━━━ Material supplied

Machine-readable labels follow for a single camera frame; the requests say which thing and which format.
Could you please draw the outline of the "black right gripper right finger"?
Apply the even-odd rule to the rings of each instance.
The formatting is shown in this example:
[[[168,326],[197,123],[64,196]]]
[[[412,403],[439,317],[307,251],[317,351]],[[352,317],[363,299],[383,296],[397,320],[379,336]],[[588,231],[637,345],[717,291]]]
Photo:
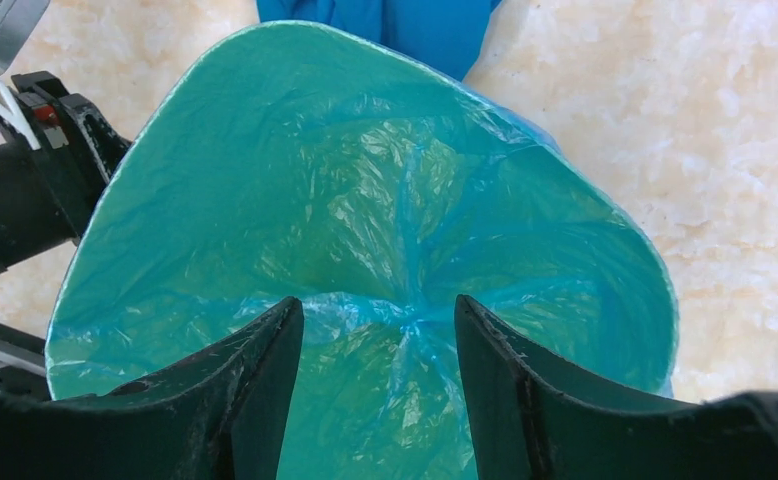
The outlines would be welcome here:
[[[778,479],[778,392],[693,404],[598,376],[455,305],[482,479]]]

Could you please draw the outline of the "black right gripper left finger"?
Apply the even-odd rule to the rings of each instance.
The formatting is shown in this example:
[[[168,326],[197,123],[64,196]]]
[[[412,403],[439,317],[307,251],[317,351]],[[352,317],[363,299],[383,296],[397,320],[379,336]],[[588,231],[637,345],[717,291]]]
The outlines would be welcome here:
[[[0,392],[0,479],[273,479],[303,331],[301,302],[288,297],[105,395]]]

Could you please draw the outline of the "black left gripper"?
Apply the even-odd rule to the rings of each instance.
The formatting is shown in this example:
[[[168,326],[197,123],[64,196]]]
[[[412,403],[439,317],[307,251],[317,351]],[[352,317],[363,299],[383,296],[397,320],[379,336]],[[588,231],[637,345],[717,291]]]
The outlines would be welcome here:
[[[131,141],[47,71],[15,74],[16,100],[41,142],[32,158],[72,239],[81,238]]]

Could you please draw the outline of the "light blue translucent plastic bag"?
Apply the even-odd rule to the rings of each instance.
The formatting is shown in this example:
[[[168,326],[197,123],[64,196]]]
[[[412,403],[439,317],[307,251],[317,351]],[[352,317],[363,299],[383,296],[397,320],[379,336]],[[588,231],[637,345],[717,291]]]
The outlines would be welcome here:
[[[247,28],[168,94],[102,196],[47,339],[58,399],[104,393],[300,299],[282,479],[473,479],[466,294],[616,382],[670,387],[651,242],[521,117],[306,22]]]

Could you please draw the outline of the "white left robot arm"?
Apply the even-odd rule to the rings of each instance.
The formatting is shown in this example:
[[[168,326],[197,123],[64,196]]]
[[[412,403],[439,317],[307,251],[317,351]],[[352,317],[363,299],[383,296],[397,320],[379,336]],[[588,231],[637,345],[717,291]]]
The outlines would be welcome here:
[[[17,74],[12,83],[38,146],[0,116],[0,273],[67,241],[78,243],[132,144],[55,75]]]

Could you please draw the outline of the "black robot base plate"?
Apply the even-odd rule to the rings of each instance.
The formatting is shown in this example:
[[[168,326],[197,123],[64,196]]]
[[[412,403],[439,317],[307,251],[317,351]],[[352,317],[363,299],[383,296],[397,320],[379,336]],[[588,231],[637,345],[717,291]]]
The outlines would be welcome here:
[[[43,338],[0,323],[0,391],[49,401],[44,348]]]

━━━━━━

Your answer must consist of every line in the listing that contains "black".

Could you please draw the outline of the "black right gripper right finger"?
Could you please draw the outline of the "black right gripper left finger"?
Could you please draw the outline of the "black left gripper"?
Could you please draw the outline of the "black robot base plate"?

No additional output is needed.